The 29th Regiment of Foot was commanded by Lieutenant Colonel Daniel White at the Battle of Albuera. It formed part of Major General Hoghton’s Brigade. Lt. Col. White died in Elvas, Portugal on 3 June 1811 of wounds received in the battle. His stone was installed in the British Cemetery, Elvas in 2003 upon the discovery of his obituary in the Gentleman’s Magazine.
===War of 1812===
In 1814 the 29th was dispatched back to Nova Scotia, Canada during the War of 1812. The regiment did not see any major action while stationed in North America. They were quickly recalled back to Europe in 1815 to face Napoleon during the Hundred Days campaign but arrived shortly after the Battle of Waterloo.
In 1842 the 29th was sent to garrison the island of Mauritius in the Indian Ocean. From 1845 to 1846, the 29th Regiment of Foot fought in the First Anglo-Sikh War in the Punjab area of India at the final battle of the war at Sobraon the 29th and two battalions of Indian Sepoys twice unsuccessfully assaulted the sikh earthworks before finally breaking through on the third assault, 10 days later the British Army occupied Lahore ending the war. The friendship between the Regiment and the 10th Regiment of Foot is an old one. The Regiments refer to each other as “Our Cousins”. It is supposed to have arisen in the Napoleonic Wars, if not earlier, when the 29th and 10th Regiments many times fought side by side. The friendship was cemented in the Sikh Wars, when the two Regiments met in the captured trenches at the bloody Battle of Sobraon on 10 February 1846 where the 29th again suffered heavy casualties 186 men were killed or wounded out of a total of 552. From 1848 to 1849, the 29th served in the Second Anglo-Sikh War. The 29th was still in India and Burma until 1859 during which time the Indian Mutiny took place. A large detachment from the regiment helped to keep open the Grand Trunk Road during the mutiny.
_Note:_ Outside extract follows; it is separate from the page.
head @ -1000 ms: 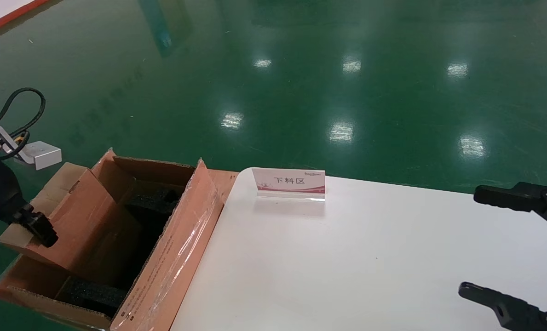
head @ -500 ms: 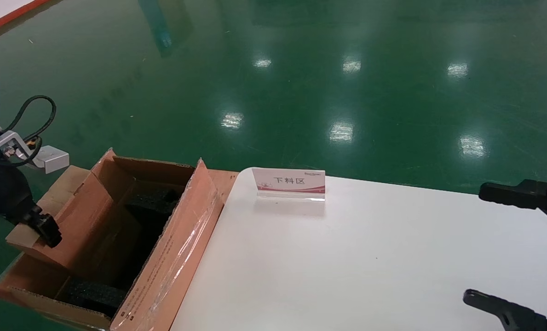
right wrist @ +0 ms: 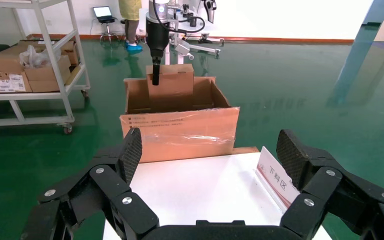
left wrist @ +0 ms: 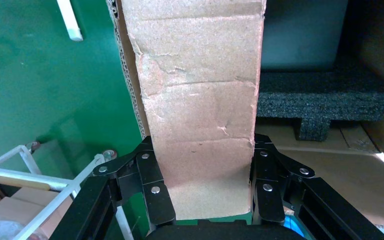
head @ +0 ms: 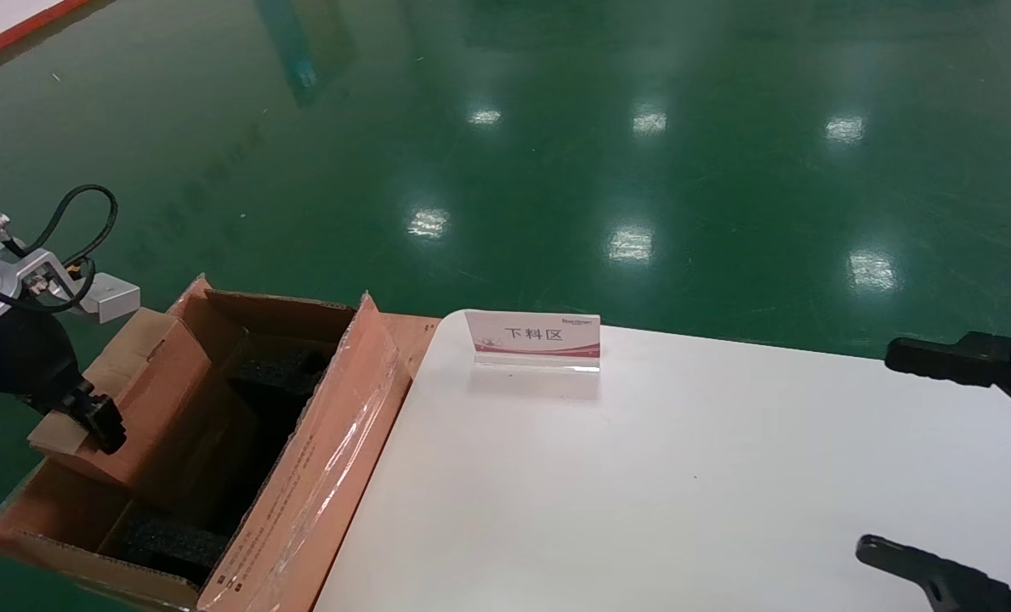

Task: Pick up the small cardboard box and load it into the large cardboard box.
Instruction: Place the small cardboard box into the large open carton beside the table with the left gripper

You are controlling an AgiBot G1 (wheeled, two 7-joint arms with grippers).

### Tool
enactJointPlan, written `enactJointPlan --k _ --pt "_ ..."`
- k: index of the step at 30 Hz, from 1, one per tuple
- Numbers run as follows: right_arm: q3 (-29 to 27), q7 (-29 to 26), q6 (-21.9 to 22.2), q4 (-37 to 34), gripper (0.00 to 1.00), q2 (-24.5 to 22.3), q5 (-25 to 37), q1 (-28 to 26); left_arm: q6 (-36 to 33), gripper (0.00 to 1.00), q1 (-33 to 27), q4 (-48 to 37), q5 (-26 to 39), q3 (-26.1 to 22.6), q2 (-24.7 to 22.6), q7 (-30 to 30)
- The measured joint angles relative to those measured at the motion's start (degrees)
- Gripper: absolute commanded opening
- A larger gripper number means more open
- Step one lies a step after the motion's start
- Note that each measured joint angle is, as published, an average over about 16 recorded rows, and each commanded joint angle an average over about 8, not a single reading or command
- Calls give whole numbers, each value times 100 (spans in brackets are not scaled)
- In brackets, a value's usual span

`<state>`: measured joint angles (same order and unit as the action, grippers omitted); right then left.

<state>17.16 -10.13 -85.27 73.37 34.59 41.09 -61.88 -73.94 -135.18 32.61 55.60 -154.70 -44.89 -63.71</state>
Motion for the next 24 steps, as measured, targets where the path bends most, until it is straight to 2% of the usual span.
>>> enactJointPlan --k 24 --pt "7 3 3 0 100 -3 -5 -2 -170 0 825 -1120 -299 174 -199 455"
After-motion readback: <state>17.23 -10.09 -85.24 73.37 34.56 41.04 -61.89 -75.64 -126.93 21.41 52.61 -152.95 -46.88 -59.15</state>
The 1873 linking of the 29th Foot with the 36th was followed by their amalgamation into a single regiment under the Childers Reforms. On 1 July 1881 the 29th Foot became the 1st Battalion, The Worcestershire Regiment, while the 36th became the 2nd battalion.
On 17 December 1948 the Worcestershire Regiment was reduced to a single regular battalion, when the former 29th and 36th were merged. In 1970 the regular battalions of The Worcesters and the Sherwood Foresters (Nottinghamshire and Derbyshire Regiment) were merged to become the 1st Battalion, Worcestershire and Sherwood Foresters Regiment.
In 2007 the Worcestershire and Sherwood Foresters was itself merged with the Cheshire and Staffordshire Regiments to form a new “large regiment”. The 1st Battalion W&SFR became the 2nd Battalion, The Mercian Regiment.